The #Occupy movement is a form of agonistic democracy a la Laclau and Mouffe in On Populist Reason, and Hegemony and Socialist Strategy. What is crucial for the movement to maintain its vibrancy is that it continue to keep the demand closed, or if you like, to keep the crisis exposed. The crisis of the system is the problem, and the idea of any modicum of policymakers creating reform is not sufficient.

The idea of #Occupy when thought as a visual metaphor is perhaps best envisioned as a collection of struggles that are gathered under a single umbrella. The wider and more able to cover the space of struggles, contradictions, and inadequiecies that politics has provided in recent times, the more potent the power of the movement will gain. In other words, if #Occupy does not open space for the Tea Party, Ron Paul’ies, alter-globalization activists, greenies, identity politics, anarchists, etc, then it will fail. No one struggle can define this movement, especially not entrenched institutional interests such as organized labor or MoveOn.org.

From the standpoint of strategy, the #Occupy movement has expanded on the idea of following power to various summits and protesting physical space (IMF, World Bank, Seattle in 99′ etc) and has sought to directly occupy landmarks that are in symbolic proximity to the nation, and to financial power. I see this strategy as completely adopted by the Arab Spring’s framing of revolution as a choice to the people about the future of the nation. This benign nationalism posed as an alternative to authoritarianism is the form that the #Occupy movement is adopting.

To better understand the role of the naiton and revolution, I have been listening to Eric Hobsbawm’s lecture on Gramsci, and reading Gramsci’s Prison Notebooks. Writing during the global depression of the 30’s, Gramsci’s Prison Notebooks shook up the Comintern upon their release.

Two ideas are crucial for the #Occupy movement, the danger of a passive revolution, or the idea that a revolution can easily become subsumed into the hegemonic structure of the ruling class, and the idea of the role of the nation.

I think that it is the meaning of the nation that is crucial for the agonistic experiment in democracy to succeed. We must frame the symbol of the movement as an alternative to the direction of the nation. While the nation itself is highly contentious, I am wondering if it is worth continuing to use it? It certainly functions as a master signifying umbrella that is crucial to win over in the collection of struggles.

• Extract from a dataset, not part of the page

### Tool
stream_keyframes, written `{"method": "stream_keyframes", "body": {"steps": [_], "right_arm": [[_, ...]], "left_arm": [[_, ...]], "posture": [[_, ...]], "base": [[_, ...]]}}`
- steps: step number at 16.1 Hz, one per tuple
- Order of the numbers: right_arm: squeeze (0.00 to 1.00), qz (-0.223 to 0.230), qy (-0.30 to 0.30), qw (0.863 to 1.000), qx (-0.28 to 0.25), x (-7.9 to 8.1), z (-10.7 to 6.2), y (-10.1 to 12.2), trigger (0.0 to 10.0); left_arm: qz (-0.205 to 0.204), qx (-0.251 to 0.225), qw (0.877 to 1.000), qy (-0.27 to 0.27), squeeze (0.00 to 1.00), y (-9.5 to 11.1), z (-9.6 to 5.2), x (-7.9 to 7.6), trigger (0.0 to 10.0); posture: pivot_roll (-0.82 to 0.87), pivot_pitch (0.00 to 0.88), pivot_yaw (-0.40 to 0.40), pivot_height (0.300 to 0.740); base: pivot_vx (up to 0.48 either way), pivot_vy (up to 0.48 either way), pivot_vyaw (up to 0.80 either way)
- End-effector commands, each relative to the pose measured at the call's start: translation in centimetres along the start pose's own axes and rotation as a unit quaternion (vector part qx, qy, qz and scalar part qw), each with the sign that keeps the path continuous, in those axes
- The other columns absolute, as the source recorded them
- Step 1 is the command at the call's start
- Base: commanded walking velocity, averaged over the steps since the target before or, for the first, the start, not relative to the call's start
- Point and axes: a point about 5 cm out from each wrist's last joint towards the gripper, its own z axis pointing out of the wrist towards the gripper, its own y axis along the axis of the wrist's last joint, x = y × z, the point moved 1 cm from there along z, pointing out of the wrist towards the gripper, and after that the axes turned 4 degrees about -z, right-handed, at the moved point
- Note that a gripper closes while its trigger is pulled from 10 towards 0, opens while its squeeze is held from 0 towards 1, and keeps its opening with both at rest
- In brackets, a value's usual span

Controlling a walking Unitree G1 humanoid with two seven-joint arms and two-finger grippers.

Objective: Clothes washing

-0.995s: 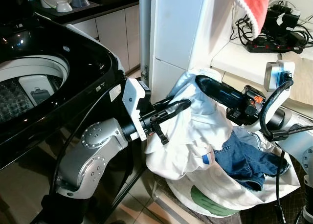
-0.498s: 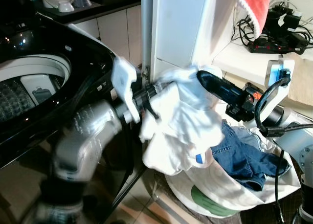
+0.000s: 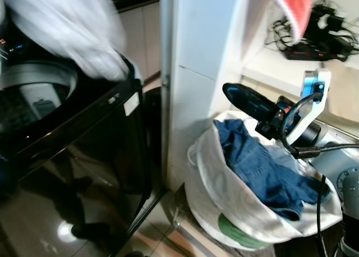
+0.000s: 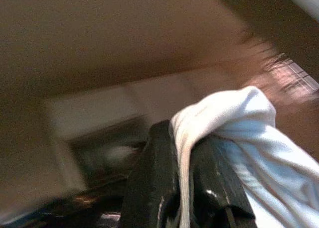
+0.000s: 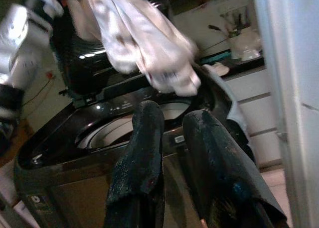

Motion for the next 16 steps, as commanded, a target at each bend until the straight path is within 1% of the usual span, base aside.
{"method": "stream_keyframes", "body": {"steps": [1,2,3,4,5,6,7,8,9,10,11,12,13,14,15,16], "right_arm": [[0.0,-0.015,0.006,1.0,0.006,0.7,0.3,-0.3,10.0],[0.0,-0.017,0.007,1.0,0.013,0.8,0.3,-0.6,10.0],[0.0,-0.018,0.007,1.0,0.018,0.9,0.3,-0.9,10.0],[0.0,-0.021,0.008,0.999,0.033,1.1,0.3,-1.5,10.0],[0.0,-0.026,0.01,0.998,0.052,1.4,0.2,-2.2,10.0],[0.0,-0.03,0.01,0.998,0.062,1.6,0.0,-2.6,10.0],[0.0,-0.029,0.009,0.997,0.066,1.7,-0.1,-2.7,10.0],[0.0,-0.028,0.009,0.997,0.067,1.7,-0.1,-2.8,10.0],[0.0,-0.027,0.009,0.997,0.07,1.7,-0.2,-2.9,10.0],[0.0,-0.027,0.01,0.997,0.073,1.7,-0.2,-3.0,10.0],[0.0,-0.028,0.011,0.997,0.074,1.7,-0.2,-3.1,10.0],[0.0,-0.03,0.013,0.996,0.078,1.7,-0.1,-3.2,10.0],[0.0,-0.031,0.014,0.996,0.08,1.7,-0.1,-3.2,10.0],[0.0,-0.033,0.016,0.996,0.086,1.7,-0.1,-3.4,10.0],[0.0,-0.035,0.015,0.995,0.094,1.6,-0.1,-3.6,10.0],[0.0,-0.036,0.011,0.994,0.099,1.5,-0.2,-3.8,10.0]], "left_arm": [[0.052,0.019,0.998,-0.025,0.0,-0.8,0.5,-0.8,0.0],[0.071,0.071,0.993,-0.064,0.0,-2.5,0.2,-2.0,0.0],[0.085,0.124,0.983,-0.104,0.0,-4.1,-0.3,-3.0,0.0],[0.083,0.22,0.959,-0.155,0.0,-7.4,-1.8,-4.5,7.8],[0.063,0.283,0.939,-0.184,0.0,-9.5,-3.4,-5.3,10.0],[0.043,0.313,0.926,-0.209,0.0,-10.5,-4.2,-5.6,10.0],[0.031,0.331,0.918,-0.217,0.24,-11.0,-4.5,-5.7,10.0],[0.034,0.346,0.909,-0.231,1.0,-11.4,-4.9,-5.6,10.0],[0.041,0.367,0.896,-0.245,1.0,-11.9,-5.4,-5.1,10.0],[0.04,0.389,0.884,-0.256,1.0,-12.4,-5.9,-4.4,10.0],[0.04,0.398,0.879,-0.261,1.0,-12.6,-6.1,-4.2,10.0],[0.038,0.416,0.866,-0.273,1.0,-12.9,-6.7,-3.7,10.0],[0.035,0.423,0.861,-0.28,1.0,-13.0,-6.9,-3.5,10.0],[0.01,0.43,0.852,-0.298,1.0,-13.0,-7.5,-3.2,10.0],[-0.027,0.428,0.844,-0.323,1.0,-12.7,-8.1,-3.1,10.0],[-0.058,0.422,0.838,-0.342,1.0,-12.3,-8.6,-3.2,10.0]], "posture": [[-0.02,0.0,-0.015,0.74],[-0.03,0.0,-0.009,0.74],[-0.03,0.0,-0.009,0.74],[-0.03,0.0,-0.005,0.74],[-0.04,0.0,0.001,0.74],[-0.04,0.0,-0.003,0.74],[-0.04,0.0,-0.003,0.74],[-0.04,0.0,-0.007,0.74],[-0.04,0.0,-0.011,0.74],[-0.03,0.0,-0.016,0.74],[-0.03,0.0,-0.017,0.74],[-0.03,0.0,-0.019,0.74],[-0.03,0.0,-0.019,0.74],[-0.03,0.0,-0.02,0.74],[-0.03,0.0,-0.022,0.74],[-0.02,0.0,-0.024,0.74]], "base": [[0.0,0.0,0.0],[0.0,0.0,0.0],[0.0,0.0,0.0],[0.0,0.0,0.0],[0.0,0.0,0.0],[0.0,0.0,0.0],[0.0,0.0,0.0],[0.0,0.0,0.0],[0.0,0.0,0.0],[0.0,0.0,0.0],[0.0,0.0,0.0],[0.0,0.0,0.0],[0.0,0.0,0.0],[0.0,0.0,0.0],[0.0,0.0,0.0],[0.0,0.0,0.0]]}}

When Zizek argued in his remarks at #Occupywallstreet that the Tea Party should be involved, I couldn’t agree more! But we must admit that the very idea of America here is at stake, and we must fight for that symbol. The sheer enormity of it is what bothers me, as we jostle with a series of disparate struggles, we must never forget the glue that holds any popular struggle together, especially in America is a healthy dose of good old fashioned patriotism.

Watch lectures 1 – 7 of Hobsbawm’s lectures on Gramsci


One response

  1. 42

    You seem to have skipped the small sentence in the Hegemony book where they say that no institution is required for agonistic pluralism to exist, and as long as it is institutionalized you cannot talk about political disobedience, as you are taking away the emancipatory character of this movement by trying to put it in a context of an institution in this case the nation. And what you are suggesting is to turn the movement in fact into a populist movement, which from the European perspective is not a nice thing to do, look up Bosnia and Herzegovina for example, as patriotism or as it is called in Europe, nationalism in itself is an agency of exclusion, where you are perpetuating an idea of subjectivity through the collective sphere, giving it a determiner, and by saying that the idea of America is a symbol for the movement than you are making it a nationalist movement, thus forgetting that you are going beyond the phantasm the nation state has created throughout history.